How many accounts you hosting on your server?

bradyb

Well-Known Member
May 9, 2005
62
0
156
Currently I have about 100 sites on my server:

Server Load 0.24 (4 cpus)
Memory Used 26.6 %
Swap Used 0.00 %
Disk /dev/sda6 (/tmp) 2 %
Disk /dev/sda7 (/home) 22 %
Disk /dev/sda1 (/) 75 %
Disk /dev/sda2 (/usr) 39 %
Disk /dev/sda3 (/var) 76 %

What do you guys think about this setup/specs?

Processor #1 Vendor: GenuineIntel
Processor #1 Name: Intel(R) Xeon(TM) CPU 2.80GHz
Processor #1 speed: 2801.727 MHz
Processor #1 cache size: 1024 KB

Processor #2 Vendor: GenuineIntel
Processor #2 Name: Intel(R) Xeon(TM) CPU 2.80GHz
Processor #2 speed: 2801.727 MHz
Processor #2 cache size: 1024 KB

Processor #3 Vendor: GenuineIntel
Processor #3 Name: Intel(R) Xeon(TM) CPU 2.80GHz
Processor #3 speed: 2801.727 MHz
Processor #3 cache size: 1024 KB

Processor #4 Vendor: GenuineIntel
Processor #4 Name: Intel(R) Xeon(TM) CPU 2.80GHz
Processor #4 speed: 2801.727 MHz
Processor #4 cache size: 1024 KB

Memory: 2073156k/2096896k available (2058k kernel code, 22500k reserved, 772k data, 232k init, 1179392k highmem)

total used free shared buffers cached
Mem: 2074708 1811984 262724 0 441796 817384
-/+ buffers/cache: 552804 1521904
Swap: 4200956 0 4200956
Total: 6275664 1811984 4463680

Filesystem Size Used Avail Use% Mounted on
/dev/sda1 1012M 714M 247M 75% /
none 1014M 0 1014M 0% /dev/shm
/dev/sda7 100G 21G 75G 22% /home
/dev/sda6 4.0G 41M 3.7G 2% /tmp
/dev/sda2 9.9G 3.6G 5.8G 39% /usr
/dev/sda3 9.9G 7.1G 2.3G 76% /var
 

ujr

Well-Known Member
Mar 19, 2004
290
0
166
MACscr and brady, it all really depends on what you are hosting. If you host busy sites or large mysql dbs, then a bit more cpu and especially memory are always welcome! ... And correctly, MAC pointed out that the disk subsystem should also be adequately configured with decent drives to keep up with the tasks.

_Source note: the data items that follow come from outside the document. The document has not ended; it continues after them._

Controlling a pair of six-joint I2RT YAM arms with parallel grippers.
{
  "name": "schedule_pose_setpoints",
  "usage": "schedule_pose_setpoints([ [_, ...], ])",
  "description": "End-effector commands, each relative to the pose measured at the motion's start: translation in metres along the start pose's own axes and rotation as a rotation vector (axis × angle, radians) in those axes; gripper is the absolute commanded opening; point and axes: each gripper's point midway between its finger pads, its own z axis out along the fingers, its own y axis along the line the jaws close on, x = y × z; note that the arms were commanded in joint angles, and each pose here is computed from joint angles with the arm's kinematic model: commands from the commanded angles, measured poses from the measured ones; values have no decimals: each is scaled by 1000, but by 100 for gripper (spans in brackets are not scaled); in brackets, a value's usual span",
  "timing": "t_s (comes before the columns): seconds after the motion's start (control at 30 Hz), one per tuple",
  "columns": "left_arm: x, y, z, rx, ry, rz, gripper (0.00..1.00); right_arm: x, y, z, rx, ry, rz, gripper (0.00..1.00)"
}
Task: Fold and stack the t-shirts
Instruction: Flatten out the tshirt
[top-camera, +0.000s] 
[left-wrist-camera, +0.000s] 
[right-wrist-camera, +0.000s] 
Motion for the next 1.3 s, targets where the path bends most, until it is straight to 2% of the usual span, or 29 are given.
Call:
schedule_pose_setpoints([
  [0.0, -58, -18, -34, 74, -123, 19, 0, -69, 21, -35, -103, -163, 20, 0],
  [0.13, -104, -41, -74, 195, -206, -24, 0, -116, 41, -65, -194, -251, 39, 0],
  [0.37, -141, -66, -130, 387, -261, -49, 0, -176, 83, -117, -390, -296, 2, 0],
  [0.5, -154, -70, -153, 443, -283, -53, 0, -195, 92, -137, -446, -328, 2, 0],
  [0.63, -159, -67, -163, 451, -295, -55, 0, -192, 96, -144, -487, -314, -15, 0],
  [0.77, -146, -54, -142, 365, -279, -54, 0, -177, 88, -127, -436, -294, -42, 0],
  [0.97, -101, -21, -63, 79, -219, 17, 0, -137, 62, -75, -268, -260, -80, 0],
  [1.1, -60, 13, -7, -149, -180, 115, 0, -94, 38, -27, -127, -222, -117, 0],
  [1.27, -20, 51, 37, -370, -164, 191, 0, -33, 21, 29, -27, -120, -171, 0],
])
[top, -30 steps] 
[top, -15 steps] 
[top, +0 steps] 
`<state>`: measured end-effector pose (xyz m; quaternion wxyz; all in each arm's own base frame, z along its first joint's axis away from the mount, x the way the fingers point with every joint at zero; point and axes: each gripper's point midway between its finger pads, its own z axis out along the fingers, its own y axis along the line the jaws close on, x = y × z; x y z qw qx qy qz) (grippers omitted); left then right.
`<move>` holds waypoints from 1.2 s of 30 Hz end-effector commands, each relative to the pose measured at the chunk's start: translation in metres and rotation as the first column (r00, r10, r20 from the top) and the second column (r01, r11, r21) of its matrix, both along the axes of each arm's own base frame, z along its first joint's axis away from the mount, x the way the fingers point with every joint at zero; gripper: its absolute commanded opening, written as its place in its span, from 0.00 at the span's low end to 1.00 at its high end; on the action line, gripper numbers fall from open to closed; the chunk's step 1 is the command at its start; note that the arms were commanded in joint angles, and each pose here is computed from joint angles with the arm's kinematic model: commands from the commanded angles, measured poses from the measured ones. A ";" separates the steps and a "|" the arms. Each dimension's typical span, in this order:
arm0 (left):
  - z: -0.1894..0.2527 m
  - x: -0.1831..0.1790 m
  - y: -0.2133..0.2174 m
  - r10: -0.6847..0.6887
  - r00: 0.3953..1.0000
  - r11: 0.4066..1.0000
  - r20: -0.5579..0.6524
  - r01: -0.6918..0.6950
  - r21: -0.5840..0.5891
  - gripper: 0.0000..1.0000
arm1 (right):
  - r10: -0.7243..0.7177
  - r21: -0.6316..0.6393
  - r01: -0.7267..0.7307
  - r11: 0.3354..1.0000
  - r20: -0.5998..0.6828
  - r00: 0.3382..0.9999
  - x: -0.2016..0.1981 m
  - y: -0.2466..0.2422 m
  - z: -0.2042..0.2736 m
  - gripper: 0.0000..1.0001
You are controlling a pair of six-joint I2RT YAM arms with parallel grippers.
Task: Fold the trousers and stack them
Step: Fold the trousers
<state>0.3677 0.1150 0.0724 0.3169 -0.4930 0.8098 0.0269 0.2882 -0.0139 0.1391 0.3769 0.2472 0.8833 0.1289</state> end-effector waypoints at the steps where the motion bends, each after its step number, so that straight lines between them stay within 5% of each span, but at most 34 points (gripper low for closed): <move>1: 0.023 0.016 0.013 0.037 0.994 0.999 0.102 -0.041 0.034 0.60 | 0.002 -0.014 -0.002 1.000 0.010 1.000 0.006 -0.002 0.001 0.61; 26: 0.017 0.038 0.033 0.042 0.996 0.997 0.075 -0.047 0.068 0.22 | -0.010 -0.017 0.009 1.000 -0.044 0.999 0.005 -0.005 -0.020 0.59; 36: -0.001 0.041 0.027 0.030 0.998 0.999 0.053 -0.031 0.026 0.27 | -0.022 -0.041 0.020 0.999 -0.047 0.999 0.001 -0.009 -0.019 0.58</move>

Most people today are using SATA, with older machines using IDE. SATA2 and the more expensive and performant SCSI drives offer you generally faster access times, seek times and transfer rates. Getting more performance out of SATA or SCSI is usually easy enough, just by using striped disk arrays or RAID. As we know, that does come at considerable cost. Nevertheless, it allows data to be written accross multiple drives, meaning faster access times and read times since you are sharing the reading and writing over multiple channels and disks.

For a meer 100 accounts using little system resources, a dual xeon is more than comfortable.

As with everything in life, you need to use what suits you, with a little room for growth.

(In other words, you wouldn't buy a ferrari just to drive in a 25mph zone. If you carry lots of passengers, then maybe a truck or a bus is what you need).
 

JamesSmith

Well-Known Member
Sep 17, 2003
185
0
166
UK, Luton
I know this is an a bit dated, but i was intrigued by the conversation. Now that we starting to get into Quad cores and even Dual Quad Cores and i know we can add plenty of ram, but isnt the hard drive speeds going to really start to come into play with these these monsters? Especially with everyone running a SQL based site. What are your thoughts?
From our point of view disk IO has always been the bottleneck.

Obviously using SCSI disks or the high end SATA disks will provide increased benefit, but mass storage speeds have moved more slowly than other parts of a system.